Глаша искренно верит в эти минуты, что она сделает все от неё зависящее, чтобы только возвратить спокойствие «другу». Кажется, что эта искренняя готовность девочки успокаивает Нину. Она пожимает протянутую ей маленькую ручку с чернильными пятнами и заусеницами на каждом пальце.
— Благодарю. Теперь я могу уехать спокойно, — говорит с облегченным вздохом княжна и после минутного молчания обращается к Дане:
— Сыграй мне что-нибудь, так хочется послушать твою арфу в последний вечер дома.
Даня играет наизусть, без нот, подняв вдохновенное побледневшее лицо к небу. Оно сейчас прекрасно. И сама Даня, тонкая, нежная, едва касающаяся струн руками, кажется сейчас неземным существом.
Глаша впивается в нее глазами. Душа девочки преисполняется восторгом. Чего бы только не сделала Глаша ради Дани!
Не на одну Глашу действует так игра Дани… Затихла под звуки арфы печаль в груди Сандро. Он смотрит уже без прежнего отчаяния на бледное личико Гемы, верит, надеется, что сестра вернется, вернется посвежевшей, поздоровевшей, без разъедающего ее недуга.
Сама Гема думает так же… Ей в эту минуту верится, что она снова будет тут жить и еще много-много раз услышит арфу Дани, под темно-синим небом родной Грузии, рядом с любимым братом Сандро.
Есть еще на кровле человек, которого волнует так властно Данина арфа.

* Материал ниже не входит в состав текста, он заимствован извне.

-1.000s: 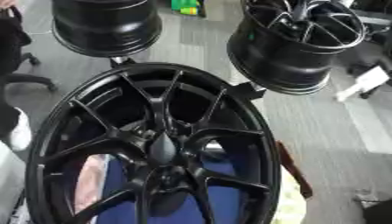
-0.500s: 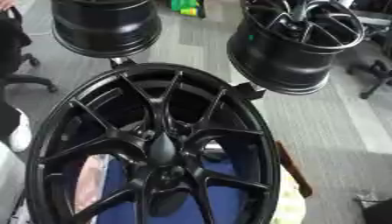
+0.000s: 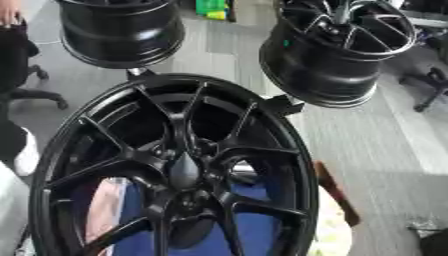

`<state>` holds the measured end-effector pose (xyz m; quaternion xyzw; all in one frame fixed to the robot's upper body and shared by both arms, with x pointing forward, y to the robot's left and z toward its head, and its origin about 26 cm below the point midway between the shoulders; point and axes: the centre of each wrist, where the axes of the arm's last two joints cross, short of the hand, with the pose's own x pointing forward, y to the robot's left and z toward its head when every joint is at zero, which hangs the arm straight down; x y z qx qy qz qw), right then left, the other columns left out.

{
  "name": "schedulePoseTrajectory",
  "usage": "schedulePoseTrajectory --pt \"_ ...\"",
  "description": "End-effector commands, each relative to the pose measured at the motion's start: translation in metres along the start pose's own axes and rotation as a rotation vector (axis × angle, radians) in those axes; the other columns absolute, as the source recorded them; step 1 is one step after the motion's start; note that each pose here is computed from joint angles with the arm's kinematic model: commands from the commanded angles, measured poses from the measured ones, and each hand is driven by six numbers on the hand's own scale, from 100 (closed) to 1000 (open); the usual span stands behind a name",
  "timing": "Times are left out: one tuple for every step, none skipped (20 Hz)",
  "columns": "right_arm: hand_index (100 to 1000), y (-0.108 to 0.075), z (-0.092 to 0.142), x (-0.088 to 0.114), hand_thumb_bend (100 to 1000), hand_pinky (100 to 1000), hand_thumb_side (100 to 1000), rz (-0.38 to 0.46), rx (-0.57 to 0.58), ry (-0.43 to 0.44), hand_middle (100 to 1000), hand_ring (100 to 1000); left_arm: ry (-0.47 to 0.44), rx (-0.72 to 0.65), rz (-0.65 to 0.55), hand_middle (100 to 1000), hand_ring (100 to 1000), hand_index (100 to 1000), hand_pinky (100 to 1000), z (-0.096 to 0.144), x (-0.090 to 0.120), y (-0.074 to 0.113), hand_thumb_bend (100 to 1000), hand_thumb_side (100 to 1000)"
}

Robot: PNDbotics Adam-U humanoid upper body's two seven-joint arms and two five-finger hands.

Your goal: Pull the pin out of the wheel hub.

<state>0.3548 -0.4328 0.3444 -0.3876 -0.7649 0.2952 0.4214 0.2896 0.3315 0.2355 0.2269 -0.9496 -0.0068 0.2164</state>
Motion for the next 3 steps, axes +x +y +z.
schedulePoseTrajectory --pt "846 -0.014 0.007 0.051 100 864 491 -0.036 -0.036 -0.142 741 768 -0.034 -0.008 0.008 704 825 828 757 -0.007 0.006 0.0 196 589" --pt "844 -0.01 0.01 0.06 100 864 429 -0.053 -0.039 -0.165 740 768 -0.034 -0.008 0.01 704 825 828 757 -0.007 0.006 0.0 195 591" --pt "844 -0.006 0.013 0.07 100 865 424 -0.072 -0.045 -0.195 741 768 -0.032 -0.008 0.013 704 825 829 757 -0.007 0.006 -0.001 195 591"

Эго Селим.
Молодой хорунжий глаз не спускает с Селтонет, и под влиянием чарующей музыки растет любовь его к Селтонет. Он не может больше молчать о своей любви, он должен открыть все «другу», своей приемной матери и воспитательнице, самому близкому ему, после любимой Селтонет, человеку на земле.
Нина Бек-Израил словно чувствует, угадывает желание Селима поделиться с ней чем-то очень важным, какой-то глубокой тайной. И взглядом своих черных ласковых глаз одобряет, поощряет его. Селим, наконец, теряет самообладание.
— Я бы просил тебя, «друг», уделить мне нынче полчаса разговора, — шепотом обращается юноша к княжне.
— К твоим услугам, мой мальчик. Я провожу тебя до лагеря сегодня, — шепотом отвечает княжна и снова погружается в звуки, льющиеся со струн Даниной арфы.
ГЛАВА VIII
Месяц то прячется за облака, то снова показывается на темной синеве небосклона. Призрачными кажутся в его неверном сиянии кусты, деревья, утесы, загадочной, таинственной кажется мутная Кура.